- [Problem to solve] Could you retype the lines below, starting at the line holding "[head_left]" and stopping at the line holding "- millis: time", inclusive? Copy them exactly and drop the images.

===== Provided data =====

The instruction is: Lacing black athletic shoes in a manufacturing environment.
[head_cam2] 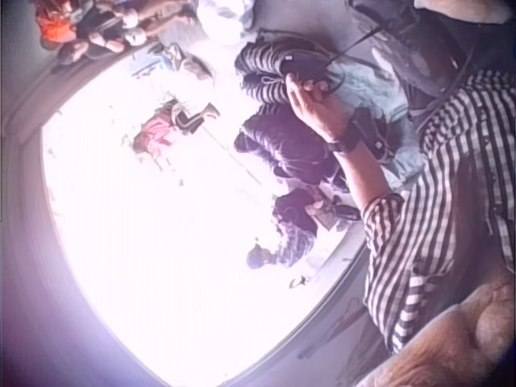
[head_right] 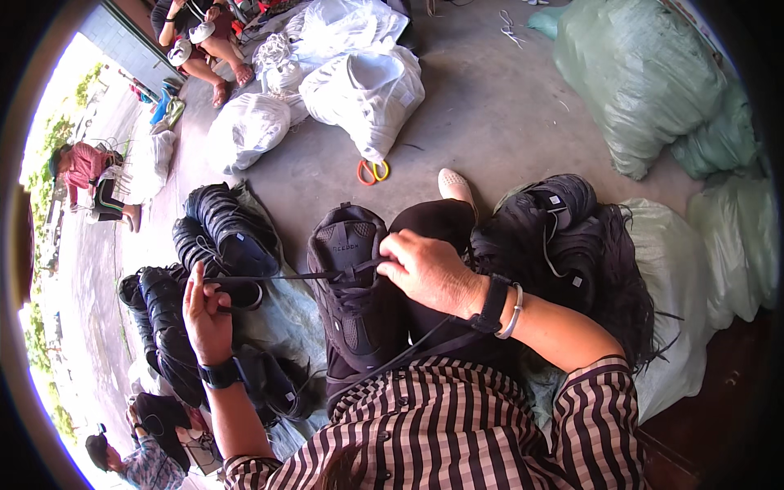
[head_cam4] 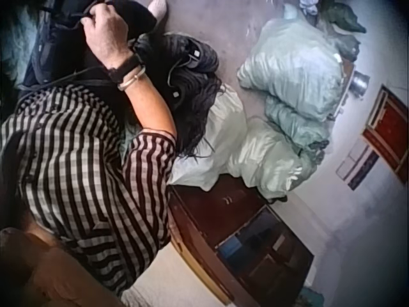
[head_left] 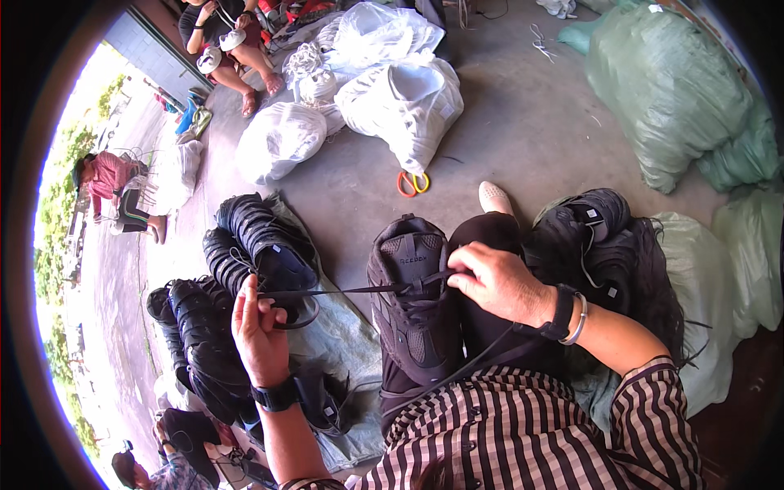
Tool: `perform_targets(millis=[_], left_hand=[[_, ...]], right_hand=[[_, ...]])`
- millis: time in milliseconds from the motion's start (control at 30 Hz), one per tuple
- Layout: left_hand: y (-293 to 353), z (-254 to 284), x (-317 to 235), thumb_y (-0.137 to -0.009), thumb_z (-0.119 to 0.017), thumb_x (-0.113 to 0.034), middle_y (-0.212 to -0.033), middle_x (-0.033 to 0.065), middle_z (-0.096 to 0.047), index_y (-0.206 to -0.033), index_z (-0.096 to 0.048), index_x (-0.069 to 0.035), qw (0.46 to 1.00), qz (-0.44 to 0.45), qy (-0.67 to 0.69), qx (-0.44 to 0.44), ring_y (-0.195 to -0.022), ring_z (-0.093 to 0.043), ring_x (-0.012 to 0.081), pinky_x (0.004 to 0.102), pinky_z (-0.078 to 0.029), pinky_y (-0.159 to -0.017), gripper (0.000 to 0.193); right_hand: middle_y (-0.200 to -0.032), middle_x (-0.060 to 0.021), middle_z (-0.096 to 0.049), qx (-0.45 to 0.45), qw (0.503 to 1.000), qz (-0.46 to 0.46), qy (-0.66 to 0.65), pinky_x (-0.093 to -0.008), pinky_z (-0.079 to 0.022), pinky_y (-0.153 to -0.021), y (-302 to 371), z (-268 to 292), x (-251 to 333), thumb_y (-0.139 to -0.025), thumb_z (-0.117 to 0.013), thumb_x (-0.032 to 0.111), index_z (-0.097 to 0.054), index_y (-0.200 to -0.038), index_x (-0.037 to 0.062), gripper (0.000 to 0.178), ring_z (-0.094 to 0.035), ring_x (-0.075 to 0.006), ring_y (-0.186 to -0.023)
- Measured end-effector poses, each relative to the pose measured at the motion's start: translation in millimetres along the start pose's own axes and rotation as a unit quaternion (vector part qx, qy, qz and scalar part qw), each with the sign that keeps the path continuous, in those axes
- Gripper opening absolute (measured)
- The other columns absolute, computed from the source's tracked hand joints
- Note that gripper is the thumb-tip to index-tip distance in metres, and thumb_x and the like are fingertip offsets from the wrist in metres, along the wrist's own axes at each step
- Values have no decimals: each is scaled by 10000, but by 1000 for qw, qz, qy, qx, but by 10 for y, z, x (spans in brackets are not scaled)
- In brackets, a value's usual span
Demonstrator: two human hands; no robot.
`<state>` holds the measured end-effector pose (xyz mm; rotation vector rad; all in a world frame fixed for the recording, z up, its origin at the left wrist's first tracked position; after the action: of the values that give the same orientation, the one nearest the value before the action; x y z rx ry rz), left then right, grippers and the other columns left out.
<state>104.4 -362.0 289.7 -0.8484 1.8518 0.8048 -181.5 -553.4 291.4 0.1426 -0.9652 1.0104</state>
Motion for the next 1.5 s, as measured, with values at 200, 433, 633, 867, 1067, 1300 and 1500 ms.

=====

- [Solution]
[head_left] 
Tool: `perform_targets(millis=[_], left_hand=[[_, ...]], right_hand=[[_, ...]])`
- millis: time in milliseconds from the motion's start (control at 30 Hz), one per tuple

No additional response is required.